Untitled, Elizabeth Greenberg Images courtesy of Maine Jewish Museum

Arcadia, Atlantis, the Elysian Fields, Shangri-La, Valhalla, the Garden of Eden. Who would not have wanted to escape to any one of these mythical locales during the turmoil of this past year (even with a tempting serpent slithering about)? On the eve of what is arguably one of the most contentious elections in the nation’s history, our frayed nerves might appreciate a little time spent at the pop-up space of the Maine Jewish Museum on Washington Avenue, where it has been exhibiting since a fire damaged the Congress Street location in May. The show, “Imaginary Places” (through Nov. 21), features photographs by Elizabeth Greenberg and Kerry Michaels, and ceramics by Trice Stratmann.

Curated by Nanci Kahn, the works converse with each other in evocative ways, eliciting thoughts of fabled fantasias and pastoral idylls, as well as emotional responses that run the gamut from calming to eerie. Michaels’ work greets visitors in the entry space. The large-format “Ferns and Hosta,” an archival pigment print on German etching paper, captures the primordial fecundity of the garden. Lush and moist with dew or raindrops, the flora here suggests rich abundance arising out of the fertile loam of a forest floor, simultaneously calling to mind a luxuriant Eden and the spookier woods of a Grimm fairytale.

Casco Bay done photo by Kerry Michaels. Kerry Michaels

Along one wall are aerial drone photos of the Freeport shoreline on Casco Bay. These nod to Michaels’ home base, but can also induce the slightly discomfiting feeling of surveillance photography. A nonad of other sublimation prints on aluminum features closeup views of flowers and plants: dahlias, hibiscus, sumac, palm fronds and so on. These possess the elegant formal qualities of plant photography by Edward Weston, Tina Modotti and others, and their tight focus imbues the images with an erotic charge that references the age-old art historical link between flowers and sex.

Along another wall is a grouping of color “Road Reflections.” Here Michaels aimed her camera at images of nature reflected in puddles and vernal pools. Often the reflections have a “through the looking glass” demeanor that comes from asphalt, windblown water patterns or icy crystallizations around the puddles’ or pools’ perimeters. This work is imaginary in the sense of being impermanent simulacra of the real thing, figments that can disappear by evaporation or a breeze disturbing the water’s surface.

Elizabeth Greenberg creates dreamy, highly atmospheric works by using, in the case of this series, an iPhone to photograph misty, soft-focus scenes through windows, sheets of glass or plastic. Many can feel like illusive chimeras, inaccessible except through memory, depending on the medium hovering between camera lens and image: raindrops on a window, for example, or the blurriness created by plastic. These obscurations and distortions impart a powerful sense of longing and melancholy that is not dissimilar to the Southern landscapes of Sally Mann or the sepia vistas of David Halliday. Like those photographers, Greenberg is a master at packing her images with emotion.

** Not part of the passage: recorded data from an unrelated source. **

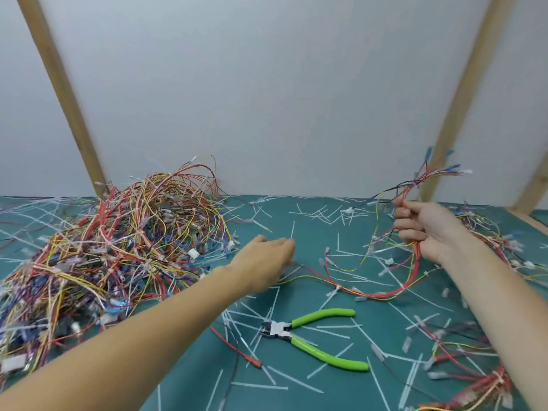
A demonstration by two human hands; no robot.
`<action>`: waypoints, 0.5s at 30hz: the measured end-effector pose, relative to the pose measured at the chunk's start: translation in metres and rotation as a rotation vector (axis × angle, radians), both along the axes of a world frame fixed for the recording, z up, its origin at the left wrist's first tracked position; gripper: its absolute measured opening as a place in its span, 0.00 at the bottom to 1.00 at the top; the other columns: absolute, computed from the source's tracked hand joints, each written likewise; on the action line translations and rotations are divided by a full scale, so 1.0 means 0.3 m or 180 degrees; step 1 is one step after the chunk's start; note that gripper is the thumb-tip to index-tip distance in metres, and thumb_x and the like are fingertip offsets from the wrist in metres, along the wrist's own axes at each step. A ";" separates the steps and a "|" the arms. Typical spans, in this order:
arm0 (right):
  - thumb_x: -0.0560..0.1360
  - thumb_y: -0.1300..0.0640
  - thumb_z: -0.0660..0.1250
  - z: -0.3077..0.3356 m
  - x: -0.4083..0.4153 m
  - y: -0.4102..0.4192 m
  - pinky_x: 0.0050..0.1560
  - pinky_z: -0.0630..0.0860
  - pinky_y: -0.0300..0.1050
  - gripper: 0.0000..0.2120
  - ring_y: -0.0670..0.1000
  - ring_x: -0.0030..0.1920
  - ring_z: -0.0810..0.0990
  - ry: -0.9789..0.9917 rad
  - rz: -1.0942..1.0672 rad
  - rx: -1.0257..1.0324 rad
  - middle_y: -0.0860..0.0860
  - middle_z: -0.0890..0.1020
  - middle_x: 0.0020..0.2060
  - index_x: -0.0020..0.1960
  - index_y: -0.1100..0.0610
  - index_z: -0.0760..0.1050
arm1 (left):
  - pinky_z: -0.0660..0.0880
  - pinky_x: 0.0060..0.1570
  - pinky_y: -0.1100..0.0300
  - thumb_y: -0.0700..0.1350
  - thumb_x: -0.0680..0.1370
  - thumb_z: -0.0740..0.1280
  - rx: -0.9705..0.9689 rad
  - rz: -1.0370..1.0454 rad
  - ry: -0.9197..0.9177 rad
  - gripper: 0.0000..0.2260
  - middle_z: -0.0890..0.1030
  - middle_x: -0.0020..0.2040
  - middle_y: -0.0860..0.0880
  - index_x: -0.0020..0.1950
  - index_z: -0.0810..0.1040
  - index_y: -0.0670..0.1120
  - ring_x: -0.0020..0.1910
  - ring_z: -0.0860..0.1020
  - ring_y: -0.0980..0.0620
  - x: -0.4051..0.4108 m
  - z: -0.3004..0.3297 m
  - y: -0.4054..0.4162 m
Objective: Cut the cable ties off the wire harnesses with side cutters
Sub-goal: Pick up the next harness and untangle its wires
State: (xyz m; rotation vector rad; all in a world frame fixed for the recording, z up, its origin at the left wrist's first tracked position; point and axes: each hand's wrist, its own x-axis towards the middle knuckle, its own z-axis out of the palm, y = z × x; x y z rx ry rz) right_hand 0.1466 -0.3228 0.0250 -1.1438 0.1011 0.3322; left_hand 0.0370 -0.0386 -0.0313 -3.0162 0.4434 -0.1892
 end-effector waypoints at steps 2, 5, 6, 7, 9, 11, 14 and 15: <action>0.87 0.58 0.52 -0.034 -0.001 0.027 0.14 0.50 0.32 0.13 0.40 0.18 0.57 -0.0221 -0.0044 -0.0556 0.47 0.66 0.29 0.46 0.56 0.71 | 0.68 0.43 0.50 0.43 0.82 0.59 -0.0825 0.0257 -0.0108 0.04 0.80 0.49 0.45 0.56 0.68 0.46 0.46 0.78 0.40 -0.026 0.030 0.001; 0.85 0.56 0.59 -0.082 -0.013 0.051 0.17 0.57 0.32 0.11 0.42 0.22 0.65 -0.0607 -0.0109 -0.1451 0.48 0.70 0.32 0.46 0.55 0.74 | 0.69 0.31 0.57 0.42 0.83 0.63 -0.2974 0.0522 0.0081 0.03 0.79 0.35 0.47 0.50 0.74 0.44 0.29 0.71 0.49 -0.068 0.095 0.036; 0.85 0.57 0.61 -0.098 -0.021 0.057 0.19 0.63 0.33 0.10 0.44 0.25 0.70 -0.0748 -0.0124 -0.1721 0.49 0.73 0.33 0.45 0.55 0.75 | 0.66 0.28 0.60 0.41 0.83 0.65 -0.3567 0.0656 0.0145 0.04 0.79 0.32 0.48 0.49 0.76 0.42 0.26 0.69 0.52 -0.082 0.114 0.057; 0.84 0.57 0.62 -0.115 -0.031 0.063 0.22 0.69 0.35 0.10 0.46 0.29 0.74 -0.0879 -0.0110 -0.1912 0.50 0.75 0.35 0.45 0.55 0.76 | 0.65 0.26 0.62 0.41 0.82 0.66 -0.3889 0.0852 0.0136 0.05 0.79 0.31 0.47 0.48 0.77 0.42 0.26 0.68 0.52 -0.096 0.128 0.084; 0.86 0.57 0.60 -0.142 -0.051 0.074 0.31 0.78 0.42 0.11 0.48 0.35 0.81 -0.1032 -0.0047 -0.1964 0.51 0.78 0.36 0.48 0.56 0.78 | 0.67 0.28 0.64 0.42 0.82 0.67 -0.3725 0.1155 0.0085 0.06 0.81 0.31 0.47 0.47 0.80 0.42 0.30 0.70 0.50 -0.126 0.130 0.147; 0.87 0.57 0.58 -0.151 -0.069 0.088 0.36 0.83 0.49 0.11 0.49 0.37 0.85 -0.1070 0.0031 -0.1639 0.52 0.81 0.37 0.53 0.58 0.79 | 0.70 0.31 0.64 0.42 0.82 0.66 -0.2836 0.1247 0.0505 0.06 0.84 0.33 0.50 0.48 0.82 0.44 0.32 0.74 0.51 -0.160 0.117 0.203; 0.87 0.55 0.58 -0.128 -0.089 0.117 0.33 0.83 0.48 0.12 0.51 0.37 0.86 -0.0953 0.0297 -0.0604 0.52 0.83 0.39 0.54 0.56 0.79 | 0.75 0.39 0.64 0.43 0.80 0.67 -0.1736 0.1034 0.1362 0.06 0.87 0.40 0.53 0.47 0.84 0.49 0.35 0.79 0.57 -0.188 0.105 0.222; 0.86 0.53 0.58 -0.114 -0.090 0.124 0.32 0.83 0.45 0.11 0.50 0.35 0.85 -0.0838 0.0339 -0.0178 0.50 0.83 0.39 0.54 0.54 0.79 | 0.76 0.43 0.63 0.44 0.79 0.67 -0.1493 0.1006 0.1163 0.06 0.86 0.44 0.55 0.49 0.84 0.51 0.38 0.80 0.58 -0.184 0.101 0.210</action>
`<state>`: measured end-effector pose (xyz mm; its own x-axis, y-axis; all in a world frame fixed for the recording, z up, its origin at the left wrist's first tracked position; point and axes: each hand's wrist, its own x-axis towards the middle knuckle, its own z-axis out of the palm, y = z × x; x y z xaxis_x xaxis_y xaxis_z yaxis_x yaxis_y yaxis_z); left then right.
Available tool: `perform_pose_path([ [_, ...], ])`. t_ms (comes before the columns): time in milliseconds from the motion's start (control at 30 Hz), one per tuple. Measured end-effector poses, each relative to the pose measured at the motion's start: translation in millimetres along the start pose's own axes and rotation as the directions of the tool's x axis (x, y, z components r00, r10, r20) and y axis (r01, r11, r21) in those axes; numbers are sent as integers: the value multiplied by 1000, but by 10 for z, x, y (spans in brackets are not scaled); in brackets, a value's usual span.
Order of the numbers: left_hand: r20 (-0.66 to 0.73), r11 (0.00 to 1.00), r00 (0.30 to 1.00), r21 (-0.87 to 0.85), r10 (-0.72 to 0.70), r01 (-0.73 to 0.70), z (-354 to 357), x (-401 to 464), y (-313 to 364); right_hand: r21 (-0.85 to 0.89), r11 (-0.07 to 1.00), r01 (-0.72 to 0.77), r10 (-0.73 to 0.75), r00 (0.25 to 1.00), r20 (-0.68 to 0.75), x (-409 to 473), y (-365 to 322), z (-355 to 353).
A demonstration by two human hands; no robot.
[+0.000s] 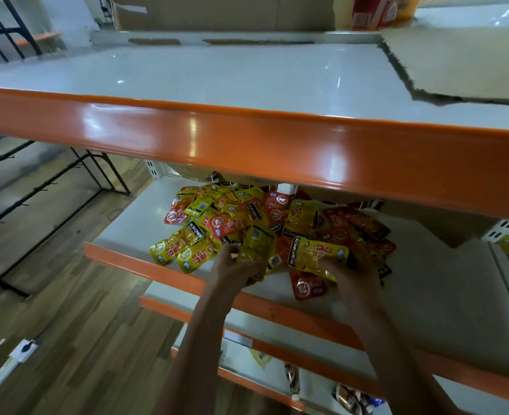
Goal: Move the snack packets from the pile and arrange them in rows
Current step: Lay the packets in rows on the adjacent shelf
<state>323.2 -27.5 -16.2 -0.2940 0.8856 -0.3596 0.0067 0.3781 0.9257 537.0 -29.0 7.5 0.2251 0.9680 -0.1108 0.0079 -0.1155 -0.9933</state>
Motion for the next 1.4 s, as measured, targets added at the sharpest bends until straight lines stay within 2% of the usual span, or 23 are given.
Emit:
perform_pose_path([
  [200,55,958,994,-278,93,-74,-51,-93,11,97,995,-38,40,999,-22,45,126,-93],
  [400,152,883,988,-463,0,71,-25,-230,126,252,956,-149,154,988,0,24,143,-104],
  [467,140,867,989,-486,-45,108,4,-246,134,280,944,-173,177,984,13,38,166,-98],
  [567,127,868,984,-467,-126,171,62,-247,125,294,937,-191,190,981,34,50,196,-104],
  [667,212,850,951,-434,-227,299,93,-249,138,302,930,-212,202,977,63,62,240,-126],
  [800,393,806,894,-446,-214,389,115,-267,186,255,949,-183,183,983,24,78,234,-139],
  [933,480,759,859,-487,-179,431,169,-285,241,275,947,-167,159,986,50,112,203,-169],
  [1133,421,837,897,-436,-135,331,261,-265,260,338,925,-174,136,982,134,144,179,-215],
  [1400,465,928,880,-280,-94,247,391,-163,125,382,890,-247,189,965,183,76,204,-369],
])
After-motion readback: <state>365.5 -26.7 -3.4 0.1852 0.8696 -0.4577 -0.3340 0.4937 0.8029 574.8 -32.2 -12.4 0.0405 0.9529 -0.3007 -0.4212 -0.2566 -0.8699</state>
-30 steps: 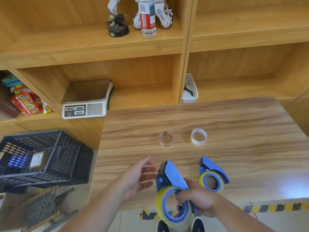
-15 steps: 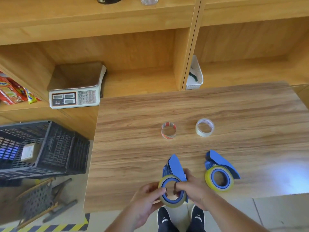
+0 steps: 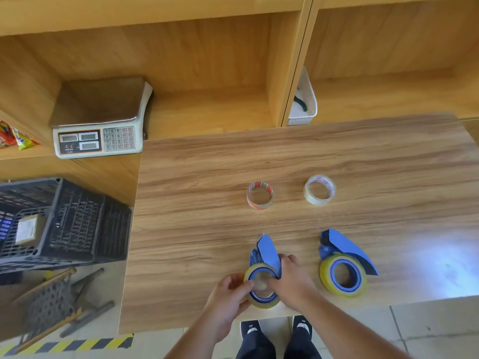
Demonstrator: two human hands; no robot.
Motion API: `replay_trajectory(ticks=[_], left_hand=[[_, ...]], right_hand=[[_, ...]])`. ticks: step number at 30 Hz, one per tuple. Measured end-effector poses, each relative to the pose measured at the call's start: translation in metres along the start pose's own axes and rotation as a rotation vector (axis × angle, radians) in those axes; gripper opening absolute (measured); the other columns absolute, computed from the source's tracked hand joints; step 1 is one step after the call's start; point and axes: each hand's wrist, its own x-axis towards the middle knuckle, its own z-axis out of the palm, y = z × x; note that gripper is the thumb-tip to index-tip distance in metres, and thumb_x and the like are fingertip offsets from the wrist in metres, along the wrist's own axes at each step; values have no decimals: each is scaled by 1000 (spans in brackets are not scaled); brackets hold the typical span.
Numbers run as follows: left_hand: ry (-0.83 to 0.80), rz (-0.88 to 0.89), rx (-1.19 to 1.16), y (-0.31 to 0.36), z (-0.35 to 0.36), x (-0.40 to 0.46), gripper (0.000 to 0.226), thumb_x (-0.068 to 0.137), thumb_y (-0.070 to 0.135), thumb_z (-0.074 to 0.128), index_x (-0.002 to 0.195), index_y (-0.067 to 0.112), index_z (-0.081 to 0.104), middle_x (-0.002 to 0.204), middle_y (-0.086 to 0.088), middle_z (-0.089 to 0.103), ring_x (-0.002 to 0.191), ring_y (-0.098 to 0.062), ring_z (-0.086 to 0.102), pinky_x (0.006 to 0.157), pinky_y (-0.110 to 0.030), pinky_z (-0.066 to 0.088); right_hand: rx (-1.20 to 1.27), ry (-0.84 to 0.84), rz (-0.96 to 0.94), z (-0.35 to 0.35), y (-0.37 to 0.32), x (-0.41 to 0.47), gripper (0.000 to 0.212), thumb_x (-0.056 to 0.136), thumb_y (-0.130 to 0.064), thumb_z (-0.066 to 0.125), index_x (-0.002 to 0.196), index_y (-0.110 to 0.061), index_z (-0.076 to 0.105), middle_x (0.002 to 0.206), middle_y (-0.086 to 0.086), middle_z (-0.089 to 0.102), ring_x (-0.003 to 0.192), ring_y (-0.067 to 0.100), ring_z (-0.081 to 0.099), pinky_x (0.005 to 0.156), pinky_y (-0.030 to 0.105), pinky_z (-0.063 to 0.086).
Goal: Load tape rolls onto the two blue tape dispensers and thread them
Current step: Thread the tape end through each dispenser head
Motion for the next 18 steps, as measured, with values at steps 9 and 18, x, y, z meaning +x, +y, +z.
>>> replay_trajectory(ticks=[9, 18], left_hand=[[104, 48, 172, -9, 4, 16, 57, 53, 51, 86, 102, 23, 78, 97, 0, 80, 91, -16, 78, 89, -36, 63], [188, 41, 252, -13, 9, 22, 36, 60, 49, 81, 90, 31, 76, 92, 5, 80, 86, -16, 78, 87, -45, 63]], right_hand=[[-47, 8, 3, 10, 12, 13, 50, 87, -28, 66, 132, -23, 46, 122, -5, 46, 89, 17, 62, 73, 29, 50], [-85, 11, 4, 17, 21, 23, 50, 85, -26, 68, 130, -24, 45, 124, -2, 47, 92, 19, 64, 79, 35, 57]])
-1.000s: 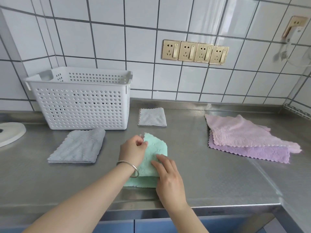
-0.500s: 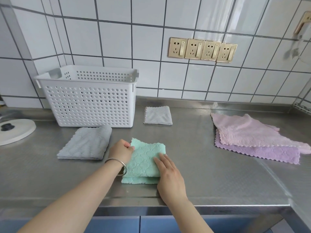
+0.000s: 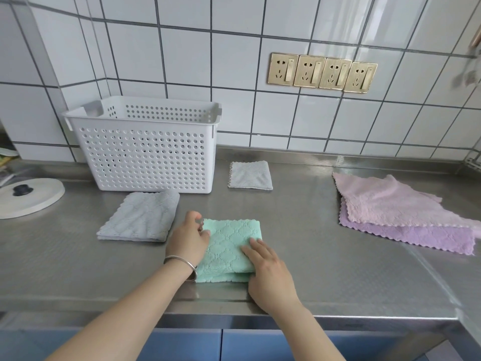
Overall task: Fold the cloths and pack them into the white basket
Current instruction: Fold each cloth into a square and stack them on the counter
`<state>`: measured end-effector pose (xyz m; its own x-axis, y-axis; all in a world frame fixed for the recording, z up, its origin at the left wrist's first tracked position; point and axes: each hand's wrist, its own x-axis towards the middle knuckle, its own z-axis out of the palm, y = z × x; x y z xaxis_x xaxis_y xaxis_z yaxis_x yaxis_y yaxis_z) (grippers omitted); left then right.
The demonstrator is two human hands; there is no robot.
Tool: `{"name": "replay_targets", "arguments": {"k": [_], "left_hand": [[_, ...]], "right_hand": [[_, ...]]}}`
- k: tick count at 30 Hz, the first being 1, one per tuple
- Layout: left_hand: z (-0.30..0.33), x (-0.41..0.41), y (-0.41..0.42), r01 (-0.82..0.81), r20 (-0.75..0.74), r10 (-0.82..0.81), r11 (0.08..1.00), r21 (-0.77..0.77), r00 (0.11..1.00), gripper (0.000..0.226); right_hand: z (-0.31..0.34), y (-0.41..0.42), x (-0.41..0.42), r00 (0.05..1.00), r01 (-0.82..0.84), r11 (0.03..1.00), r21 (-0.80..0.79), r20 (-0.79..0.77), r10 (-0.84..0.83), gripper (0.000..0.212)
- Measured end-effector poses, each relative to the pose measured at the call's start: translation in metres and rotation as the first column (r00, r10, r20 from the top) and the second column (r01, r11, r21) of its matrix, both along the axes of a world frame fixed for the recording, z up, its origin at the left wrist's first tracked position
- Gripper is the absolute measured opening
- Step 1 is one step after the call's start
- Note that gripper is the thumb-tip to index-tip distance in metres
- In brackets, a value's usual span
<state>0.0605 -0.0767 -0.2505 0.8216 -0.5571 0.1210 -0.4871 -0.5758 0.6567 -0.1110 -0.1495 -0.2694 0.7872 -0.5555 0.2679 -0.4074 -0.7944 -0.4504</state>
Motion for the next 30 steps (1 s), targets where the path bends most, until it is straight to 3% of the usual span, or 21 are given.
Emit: {"name": "replay_targets", "arguments": {"k": [3,5,8,11,15,17,20,23,27,30], "left_hand": [[0.001,-0.006,0.008,0.003,0.247,-0.008,1.0,0.021,0.969,0.046],[0.004,-0.013,0.008,0.149,0.306,-0.184,0.98,0.134,0.934,0.061],[-0.003,-0.028,0.009,0.309,0.21,-0.439,0.834,0.458,0.874,0.089],[-0.01,-0.034,0.011,0.314,0.144,-0.483,0.74,0.595,0.864,0.096],[-0.008,-0.029,0.01,0.334,0.09,-0.467,0.74,0.584,0.88,0.071],[-0.01,-0.03,0.015,0.338,0.049,-0.441,0.749,0.57,0.896,0.073],[-0.009,-0.025,0.027,0.126,0.12,-0.184,0.915,0.383,0.976,0.083],[0.0,-0.025,0.032,-0.086,0.202,0.028,0.954,0.287,0.979,0.059],[-0.003,-0.034,0.024,-0.057,0.137,0.009,0.932,0.357,0.991,0.051],[-0.004,-0.039,0.022,-0.007,0.103,-0.025,0.954,0.299,0.994,0.042]], "right_hand": [[0.016,-0.005,-0.006,0.994,-0.096,0.987,0.125,0.056,0.089,0.071],[0.027,-0.012,0.0,0.991,-0.109,0.964,0.241,0.105,0.085,0.069],[0.027,-0.014,0.014,0.985,-0.081,0.994,0.071,-0.145,0.09,0.075],[0.013,-0.01,0.015,0.925,-0.077,0.997,-0.029,-0.374,0.061,0.102],[0.009,-0.009,0.015,0.908,-0.048,0.998,-0.038,-0.418,0.028,0.096],[0.01,-0.008,0.015,0.905,-0.045,0.999,0.017,-0.422,0.048,0.075],[0.019,-0.009,0.014,0.98,0.071,0.974,0.213,-0.196,-0.029,0.056],[0.028,-0.016,0.011,0.952,0.285,0.89,0.355,0.001,-0.306,0.05],[0.024,-0.012,0.014,0.941,0.335,0.855,0.395,-0.096,-0.324,0.052],[0.023,-0.009,0.015,0.94,0.323,0.835,0.445,-0.052,-0.336,0.051]]}}
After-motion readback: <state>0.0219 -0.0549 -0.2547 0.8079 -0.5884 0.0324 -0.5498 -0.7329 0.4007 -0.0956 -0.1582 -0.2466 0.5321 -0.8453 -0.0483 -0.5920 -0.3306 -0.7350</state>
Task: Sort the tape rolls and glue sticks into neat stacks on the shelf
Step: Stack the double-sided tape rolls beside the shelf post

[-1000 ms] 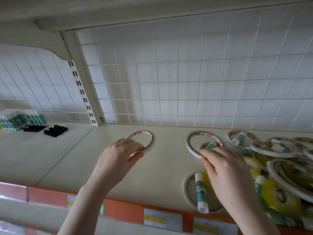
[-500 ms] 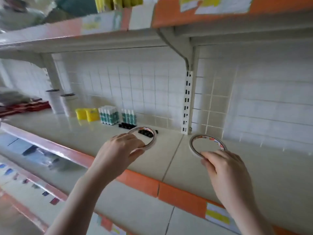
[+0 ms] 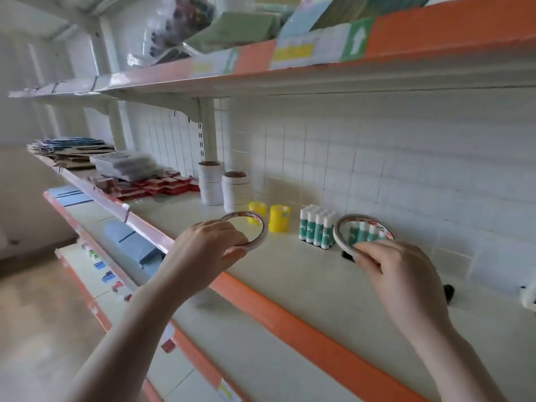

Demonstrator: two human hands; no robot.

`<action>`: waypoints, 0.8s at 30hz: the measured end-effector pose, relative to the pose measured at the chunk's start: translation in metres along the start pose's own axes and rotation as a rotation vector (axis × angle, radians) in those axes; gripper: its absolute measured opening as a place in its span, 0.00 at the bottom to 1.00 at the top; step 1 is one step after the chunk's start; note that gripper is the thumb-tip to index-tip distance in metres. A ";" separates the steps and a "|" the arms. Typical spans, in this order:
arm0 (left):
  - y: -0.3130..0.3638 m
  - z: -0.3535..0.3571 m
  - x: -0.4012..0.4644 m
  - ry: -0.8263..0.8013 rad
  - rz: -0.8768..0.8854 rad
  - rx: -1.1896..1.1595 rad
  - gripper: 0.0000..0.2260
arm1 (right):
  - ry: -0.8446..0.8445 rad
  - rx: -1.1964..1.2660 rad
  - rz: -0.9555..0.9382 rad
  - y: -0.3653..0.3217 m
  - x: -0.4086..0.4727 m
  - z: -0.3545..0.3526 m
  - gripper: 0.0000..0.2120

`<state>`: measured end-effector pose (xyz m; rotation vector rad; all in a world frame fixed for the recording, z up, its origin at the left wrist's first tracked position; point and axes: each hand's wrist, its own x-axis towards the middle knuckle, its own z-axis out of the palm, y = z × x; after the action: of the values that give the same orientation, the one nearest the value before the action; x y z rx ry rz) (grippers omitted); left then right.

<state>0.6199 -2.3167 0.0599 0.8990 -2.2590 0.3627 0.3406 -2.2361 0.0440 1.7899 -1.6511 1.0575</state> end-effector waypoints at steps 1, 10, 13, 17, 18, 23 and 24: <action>-0.019 0.003 0.003 0.001 0.005 0.012 0.14 | 0.006 0.012 -0.003 -0.008 0.012 0.017 0.06; -0.191 0.023 0.058 -0.022 -0.015 0.042 0.03 | -0.023 0.039 0.005 -0.072 0.126 0.145 0.13; -0.238 0.031 0.072 -0.008 -0.035 0.005 0.04 | -0.111 0.075 0.029 -0.093 0.161 0.180 0.10; -0.294 0.046 0.090 0.003 0.011 -0.018 0.04 | -0.185 0.095 0.071 -0.117 0.201 0.228 0.07; -0.307 0.051 0.095 0.006 0.033 -0.028 0.04 | -0.196 0.087 0.095 -0.121 0.211 0.240 0.09; -0.368 0.072 0.118 -0.011 0.106 -0.063 0.04 | -0.236 0.080 0.220 -0.135 0.246 0.296 0.06; -0.377 0.075 0.123 -0.010 0.117 -0.079 0.04 | -0.256 0.078 0.241 -0.136 0.250 0.304 0.05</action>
<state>0.7775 -2.6864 0.0916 0.7314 -2.3247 0.3191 0.5317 -2.6037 0.0859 1.8742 -2.0473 1.0400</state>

Often, however, the images require no filter through which to summon our emotion. In Greenberg’s work, the romantic effects of pale light or fog can speak volumes. None of Greenberg’s works are titled, heightening their sense of being out of the reach, existing instead in some alternate reality we can only enter through dreams and myth. They are very beautiful, a highlight of the show. But we cannot look at them without the poignant understanding that they are, in fact, already gone even as our eyes are perceiving them.

White ceramic vase by Trice Stratmann.

Stratmann’s ceramics circle us back to the primeval desire implicit in Michaels’ plant photography. Around the openings of her vessels, leaves unfurl and open, frequently exposing their seeds — with all the reproductive associations they imply. They are voluptuous, erotic, juicy. I could not help remembering the picnic discussion in D.H. Lawrence’s “Women in Love,” where Rupert Birkin, the character played by Alan Bates in the Ken Russell film, compares a pomegranate to a particular part of a woman’s anatomy. The place where these exotic species grow may be idyllic and fantastical, but it is not a place of pure innocence either, which, in any case, is as fleeting as any imaginary thing.

Jorge S. Arango has written about art, design and architecture for over 35 years. He lives in Portland.